Implement Extended Isolation Forest

groud commented 4 years ago

Describe the workflow you want to enable

In the context of anomaly detection, the isolation forest algorithm has a bias making data points' anomaly scores lower than what they actually should be. This problem arises for areas in the space which are axis-aligned with a cluster. Imagine a point very far from a cluster, the basic Isolation Forest algorithm may assign it a lower anomaly score only because the point is axis aligned with the cluster. This does lead to false negative in my application.

To overcome this bias, Hariri et al proposed the Extended Isolation Forest algorithm. While the normal Isolation Forests algorithm randomly chooses a feature and a threshold value to split the points, the extended version uses a random hyperplane to do so. Those random hyperplanes, as they might not be axis-aligned, remove the bias caused by the standard algorithm. In the end, the standard algorithm becomes a subset of the extended version one, but using only axis-aligned hyperplanes.

Please have a look to the original paper, it explains the problem very well.

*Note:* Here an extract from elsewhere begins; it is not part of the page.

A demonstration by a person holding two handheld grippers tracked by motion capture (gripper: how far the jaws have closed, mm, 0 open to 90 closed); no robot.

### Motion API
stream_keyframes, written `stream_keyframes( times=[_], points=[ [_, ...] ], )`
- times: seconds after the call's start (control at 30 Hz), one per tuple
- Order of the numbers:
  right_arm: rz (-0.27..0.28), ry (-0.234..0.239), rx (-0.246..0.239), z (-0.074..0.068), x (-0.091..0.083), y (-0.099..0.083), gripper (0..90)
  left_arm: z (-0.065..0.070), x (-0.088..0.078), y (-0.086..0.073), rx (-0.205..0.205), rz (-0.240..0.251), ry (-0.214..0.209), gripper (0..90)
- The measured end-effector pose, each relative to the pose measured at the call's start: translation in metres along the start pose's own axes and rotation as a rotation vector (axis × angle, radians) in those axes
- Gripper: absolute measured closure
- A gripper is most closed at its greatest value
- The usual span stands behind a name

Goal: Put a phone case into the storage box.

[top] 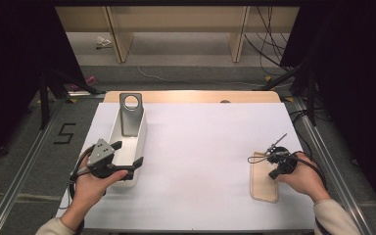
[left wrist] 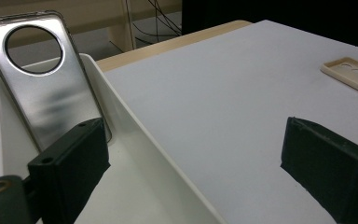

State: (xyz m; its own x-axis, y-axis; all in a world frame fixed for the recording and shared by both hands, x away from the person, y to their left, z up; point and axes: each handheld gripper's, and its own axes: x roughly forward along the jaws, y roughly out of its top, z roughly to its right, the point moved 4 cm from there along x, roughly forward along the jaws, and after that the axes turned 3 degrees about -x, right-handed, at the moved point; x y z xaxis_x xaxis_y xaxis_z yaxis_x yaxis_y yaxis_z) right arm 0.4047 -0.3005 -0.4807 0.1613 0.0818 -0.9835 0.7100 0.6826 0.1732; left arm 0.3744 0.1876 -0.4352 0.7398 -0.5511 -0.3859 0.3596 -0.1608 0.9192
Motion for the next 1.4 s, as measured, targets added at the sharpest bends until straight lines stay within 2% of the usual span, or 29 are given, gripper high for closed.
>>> stream_keyframes(
  times=[0.07, 0.17, 0.2, 0.23, 0.27, 0.3, 0.33, 0.4, 0.47, 0.5, 0.53, 0.67, 0.8, 0.9, 1.07, 1.1, 1.4],
  points=[
    [0.028, -0.005, -0.018, -0.001, -0.004, 0.001, 77.5, 0.000, 0.000, 0.000, 0.000, 0.001, 0.001, 7.0],
    [0.060, -0.008, -0.065, -0.005, -0.009, 0.003, 61.4, 0.000, 0.000, 0.000, 0.000, 0.001, 0.002, 7.1],
    [0.069, -0.006, -0.118, -0.009, -0.011, 0.003, 50.8, 0.000, 0.000, 0.000, 0.001, 0.001, 0.001, 7.1],
    [0.071, -0.004, -0.138, -0.010, -0.012, 0.003, 45.7, 0.000, 0.000, 0.000, 0.000, 0.001, 0.001, 7.1],
    [0.071, -0.004, -0.138, -0.010, -0.012, 0.003, 45.7, 0.000, 0.000, 0.000, 0.000, 0.002, 0.001, 7.1],
    [0.075, -0.006, -0.207, -0.013, -0.013, 0.002, 37.8, 0.000, 0.000, 0.000, 0.000, 0.002, 0.001, 7.1],
    [0.075, -0.006, -0.207, -0.013, -0.013, 0.002, 37.8, 0.000, 0.000, 0.000, 0.000, 0.002, 0.001, 7.1],
    [0.070, -0.010, -0.265, -0.017, -0.016, 0.001, 33.1, 0.000, 0.000, 0.000, -0.001, 0.002, 0.000, 7.1],
    [0.045, 0.006, -0.340, -0.025, -0.018, -0.001, 30.9, 0.000, 0.000, 0.000, 0.001, 0.000, -0.002, 7.1],
    [0.034, 0.018, -0.360, -0.027, -0.018, -0.001, 30.7, 0.000, 0.000, 0.000, 0.001, 0.000, -0.002, 7.1],
    [0.034, 0.018, -0.360, -0.027, -0.018, -0.001, 30.7, 0.000, 0.000, 0.000, 0.001, 0.000, -0.002, 7.1],
    [-0.005, 0.040, -0.414, -0.038, -0.015, -0.001, 28.3, 0.001, 0.000, 0.000, 0.002, 0.001, -0.004, 7.1],
    [-0.014, 0.060, -0.453, -0.045, -0.014, -0.001, 27.6, 0.001, 0.000, 0.000, 0.001, 0.004, -0.003, 7.1],
    [-0.029, 0.059, -0.468, -0.050, -0.015, -0.002, 26.1, 0.000, 0.000, 0.000, 0.000, 0.003, -0.003, 7.1],
    [-0.054, 0.052, -0.482, -0.053, -0.013, -0.005, 29.0, 0.000, 0.000, 0.000, 0.003, 0.003, -0.003, 7.1],
    [-0.054, 0.055, -0.504, -0.054, -0.012, -0.005, 29.4, 0.000, 0.000, 0.000, 0.001, 0.003, -0.004, 7.1],
    [-0.077, 0.042, -0.522, -0.059, -0.010, -0.008, 30.0, 0.001, 0.000, 0.000, 0.003, 0.003, -0.006, 7.1]
  ],
)
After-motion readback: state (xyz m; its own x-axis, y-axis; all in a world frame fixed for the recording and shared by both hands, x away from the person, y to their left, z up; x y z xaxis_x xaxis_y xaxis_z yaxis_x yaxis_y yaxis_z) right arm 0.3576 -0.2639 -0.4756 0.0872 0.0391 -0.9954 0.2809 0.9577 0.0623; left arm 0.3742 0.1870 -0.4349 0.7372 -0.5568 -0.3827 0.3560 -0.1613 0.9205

Describe your proposed solution

I had a look to the Isolation Forest code, in my humble opinion, the simplest solution might be to add an argument to the IsolationForest class constructor to choose how the samples should be split into two. Maybe something like an extended argument.

This would basically modify the splitter argument passed to the underlying base_estimator (an ExtraTreeRegressor instance). We could add a "random_hyperplane" splitting mode, which requires implementing a new Splitter class.

Globally, this is not a lot of changes but adding the new splitter class. I can work on an implementation if we agree this is a useful addition.

Describe alternatives you've considered, if relevant

Maybe the Extended Isolation Forest algorithm should be a distinct class, but I doubt it is worth it.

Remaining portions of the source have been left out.